*** Source records ***
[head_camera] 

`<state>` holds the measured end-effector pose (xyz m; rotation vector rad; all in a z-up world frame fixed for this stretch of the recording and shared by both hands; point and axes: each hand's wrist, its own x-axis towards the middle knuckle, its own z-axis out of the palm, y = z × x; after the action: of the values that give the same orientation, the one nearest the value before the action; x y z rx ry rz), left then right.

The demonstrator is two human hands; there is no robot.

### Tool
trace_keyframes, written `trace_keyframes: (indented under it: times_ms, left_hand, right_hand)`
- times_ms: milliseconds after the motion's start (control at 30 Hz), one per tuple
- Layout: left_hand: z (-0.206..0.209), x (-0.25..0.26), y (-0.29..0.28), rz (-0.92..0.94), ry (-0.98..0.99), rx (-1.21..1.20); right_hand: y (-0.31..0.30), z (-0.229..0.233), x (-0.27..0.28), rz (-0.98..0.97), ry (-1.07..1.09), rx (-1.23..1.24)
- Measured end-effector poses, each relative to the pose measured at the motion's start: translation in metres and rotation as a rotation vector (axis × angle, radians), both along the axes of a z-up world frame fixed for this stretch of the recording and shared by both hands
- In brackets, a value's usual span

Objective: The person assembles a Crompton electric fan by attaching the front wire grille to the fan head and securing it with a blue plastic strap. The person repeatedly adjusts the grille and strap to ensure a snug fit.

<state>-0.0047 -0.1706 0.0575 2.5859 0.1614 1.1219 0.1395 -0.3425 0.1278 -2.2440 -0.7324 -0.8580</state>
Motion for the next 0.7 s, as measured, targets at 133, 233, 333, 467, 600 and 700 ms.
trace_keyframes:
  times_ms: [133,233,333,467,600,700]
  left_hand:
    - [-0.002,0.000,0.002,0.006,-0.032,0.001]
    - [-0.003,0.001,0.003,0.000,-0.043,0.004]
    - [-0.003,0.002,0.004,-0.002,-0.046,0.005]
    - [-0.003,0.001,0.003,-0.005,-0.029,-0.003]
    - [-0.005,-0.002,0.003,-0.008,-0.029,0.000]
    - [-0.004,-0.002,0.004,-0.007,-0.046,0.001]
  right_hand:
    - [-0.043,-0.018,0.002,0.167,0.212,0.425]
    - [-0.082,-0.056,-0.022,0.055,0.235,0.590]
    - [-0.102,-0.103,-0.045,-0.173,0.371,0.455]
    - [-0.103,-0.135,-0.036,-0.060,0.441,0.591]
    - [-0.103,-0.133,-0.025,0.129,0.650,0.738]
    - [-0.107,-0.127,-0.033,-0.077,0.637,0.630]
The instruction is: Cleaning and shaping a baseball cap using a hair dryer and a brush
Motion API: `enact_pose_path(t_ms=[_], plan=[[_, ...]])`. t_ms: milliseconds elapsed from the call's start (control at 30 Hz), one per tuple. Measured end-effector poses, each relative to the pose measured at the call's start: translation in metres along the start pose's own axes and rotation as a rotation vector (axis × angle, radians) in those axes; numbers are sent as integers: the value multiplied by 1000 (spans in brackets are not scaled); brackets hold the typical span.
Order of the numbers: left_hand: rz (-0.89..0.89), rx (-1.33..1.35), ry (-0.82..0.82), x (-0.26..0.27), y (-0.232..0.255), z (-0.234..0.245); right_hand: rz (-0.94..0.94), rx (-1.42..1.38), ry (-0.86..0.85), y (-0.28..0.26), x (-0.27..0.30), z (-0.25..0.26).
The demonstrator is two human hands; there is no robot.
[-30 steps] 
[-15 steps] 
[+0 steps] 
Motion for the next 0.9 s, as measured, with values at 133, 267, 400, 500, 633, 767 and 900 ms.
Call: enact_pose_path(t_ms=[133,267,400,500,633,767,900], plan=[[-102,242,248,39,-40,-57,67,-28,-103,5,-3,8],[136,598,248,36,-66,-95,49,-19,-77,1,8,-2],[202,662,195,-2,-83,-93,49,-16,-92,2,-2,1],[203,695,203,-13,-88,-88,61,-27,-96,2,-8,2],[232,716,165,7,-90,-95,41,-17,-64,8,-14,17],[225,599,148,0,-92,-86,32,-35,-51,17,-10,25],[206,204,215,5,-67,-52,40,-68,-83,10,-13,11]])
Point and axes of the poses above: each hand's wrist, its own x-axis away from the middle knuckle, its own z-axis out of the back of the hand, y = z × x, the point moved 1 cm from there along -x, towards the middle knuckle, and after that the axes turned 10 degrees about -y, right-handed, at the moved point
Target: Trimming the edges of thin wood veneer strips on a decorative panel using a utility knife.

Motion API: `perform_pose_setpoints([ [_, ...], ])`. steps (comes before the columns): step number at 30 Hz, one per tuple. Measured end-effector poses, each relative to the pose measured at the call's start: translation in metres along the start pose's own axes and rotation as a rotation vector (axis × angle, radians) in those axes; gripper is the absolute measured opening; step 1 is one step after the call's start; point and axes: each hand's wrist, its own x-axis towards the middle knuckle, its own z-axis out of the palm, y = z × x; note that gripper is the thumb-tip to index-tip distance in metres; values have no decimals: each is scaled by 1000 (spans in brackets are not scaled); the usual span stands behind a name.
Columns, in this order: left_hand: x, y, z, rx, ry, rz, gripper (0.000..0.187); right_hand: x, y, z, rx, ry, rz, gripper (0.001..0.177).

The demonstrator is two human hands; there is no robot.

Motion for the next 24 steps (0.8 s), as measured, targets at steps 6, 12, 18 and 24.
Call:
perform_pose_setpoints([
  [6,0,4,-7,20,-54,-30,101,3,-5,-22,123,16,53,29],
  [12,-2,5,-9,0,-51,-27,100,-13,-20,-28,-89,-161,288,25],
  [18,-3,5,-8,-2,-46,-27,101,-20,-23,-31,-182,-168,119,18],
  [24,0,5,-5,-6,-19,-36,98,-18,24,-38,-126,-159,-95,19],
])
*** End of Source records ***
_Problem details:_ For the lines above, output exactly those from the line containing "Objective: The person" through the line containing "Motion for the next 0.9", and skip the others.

_Answer section:_
Objective: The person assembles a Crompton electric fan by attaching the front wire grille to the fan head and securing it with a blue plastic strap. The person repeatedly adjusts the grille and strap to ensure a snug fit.

<state>-0.0047 -0.1706 0.0575 2.5859 0.1614 1.1219 0.1395 -0.3425 0.1278 -2.2440 -0.7324 -0.8580</state>
Motion for the next 0.7 s, as measured, targets at 133, 233, 333, 467, 600 and 700 ms.
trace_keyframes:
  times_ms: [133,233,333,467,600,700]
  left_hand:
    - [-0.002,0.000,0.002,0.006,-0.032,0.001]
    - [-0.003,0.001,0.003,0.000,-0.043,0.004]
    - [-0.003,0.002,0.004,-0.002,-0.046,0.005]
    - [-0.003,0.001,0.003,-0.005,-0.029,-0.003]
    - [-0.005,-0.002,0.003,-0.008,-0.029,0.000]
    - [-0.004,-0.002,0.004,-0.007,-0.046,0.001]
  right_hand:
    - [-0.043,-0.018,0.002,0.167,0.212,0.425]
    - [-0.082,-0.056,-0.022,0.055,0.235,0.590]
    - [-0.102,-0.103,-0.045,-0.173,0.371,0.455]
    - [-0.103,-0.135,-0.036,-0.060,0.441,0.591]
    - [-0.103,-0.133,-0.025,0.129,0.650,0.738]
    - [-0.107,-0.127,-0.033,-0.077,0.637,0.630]
The instruction is: Cleaning and shaping a baseball cap using a hair dryer and a brush
Motion API: `enact_pose_path(t_ms=[_], plan=[[_, ...]])`. t_ms: milliseconds elapsed from the call's start (control at 30 Hz), one per tuple. Measured end-effector poses, each relative to the pose measured at the call's start: translation in metres along the start pose's own axes and rotation as a rotation vector (axis × angle, radians) in those axes; numbers are sent as integers: the value multiplied by 1000 (spans in brackets are not scaled); brackets hold the typical span.
Order of the numbers: left_hand: rz (-0.89..0.89), rx (-1.33..1.35), ry (-0.82..0.82), x (-0.26..0.27), y (-0.232..0.255), z (-0.234..0.245); right_hand: rz (-0.94..0.94), rx (-1.42..1.38), ry (-0.86..0.85), y (-0.28..0.26), x (-0.27..0.30), z (-0.25..0.26).
The demonstrator is two human hands; there is no robot.
[-30 steps] 
[-15 steps] 
[+0 steps] 
Motion for the next 0.9 s, as measured, with values at 133, 267, 400, 500, 633, 767 and 900 ms.

Nothing else belongs in the output.